Question · Q4 2025
Alex Scott asked about the impact of regulatory changes in Europe, specifically Solvency II, on RGA's business, including potential increased competition or pricing aggression related to investing in alternatives and private assets. He also inquired about how macro volatility in Japan, such as interest rates and FX, affects RGA's business, creating new opportunities or reducing the opportunity set for in-force and go-forward deployment.
Answer
Axel André, EVP and CFO, highlighted RGA's global presence across multiple jurisdictions and regulatory regimes, noting awareness of benefits from pooling risks and achieving efficiencies. Tony Cheng, President and CEO, added that the majority of EMEA profits come from longevity swaps, which are less impacted by Solvency II changes, and RGA focuses on transactions with both asset and biometric risks.

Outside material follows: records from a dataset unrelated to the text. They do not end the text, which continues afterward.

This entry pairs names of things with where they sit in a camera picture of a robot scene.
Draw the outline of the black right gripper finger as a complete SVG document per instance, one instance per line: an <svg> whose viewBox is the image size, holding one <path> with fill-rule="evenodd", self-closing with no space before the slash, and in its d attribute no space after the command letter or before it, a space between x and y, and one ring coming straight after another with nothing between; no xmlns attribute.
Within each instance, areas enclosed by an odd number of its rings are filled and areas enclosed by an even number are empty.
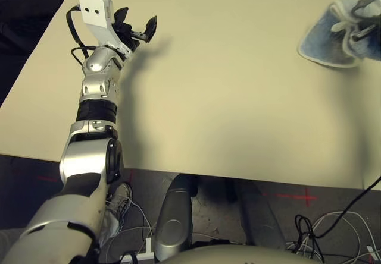
<svg viewBox="0 0 381 264"><path fill-rule="evenodd" d="M365 8L375 0L358 0L356 5L353 7L353 11L357 11L358 9Z"/></svg>
<svg viewBox="0 0 381 264"><path fill-rule="evenodd" d="M376 30L376 25L372 24L354 34L354 40L363 40Z"/></svg>

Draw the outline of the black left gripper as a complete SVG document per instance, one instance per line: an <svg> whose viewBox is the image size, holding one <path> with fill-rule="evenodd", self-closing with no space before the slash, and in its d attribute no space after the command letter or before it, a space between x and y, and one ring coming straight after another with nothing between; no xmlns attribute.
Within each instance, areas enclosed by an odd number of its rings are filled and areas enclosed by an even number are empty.
<svg viewBox="0 0 381 264"><path fill-rule="evenodd" d="M135 51L140 45L140 41L149 43L153 38L157 29L157 16L150 18L146 24L144 33L132 30L132 26L124 23L129 8L119 8L114 13L114 31L123 44L125 44L131 51Z"/></svg>

He confirmed no bubbling up of increased competition or pricing aggression from multiline reinsurers due to Solvency II. For Japan, Tony Cheng noted strong tailwinds from regulatory and macroeconomic changes, creating considerable risk transfer opportunities, and RGA's focus on transactions with both asset and biometric risks. Jonathan Porter, EVP and Global Chief Risk Officer, added that higher interest rates are generally positive for RGA, and exposure to disintermediation risk in Japanese asset-intensive business is modest, with protections in place for older and newer vintage products.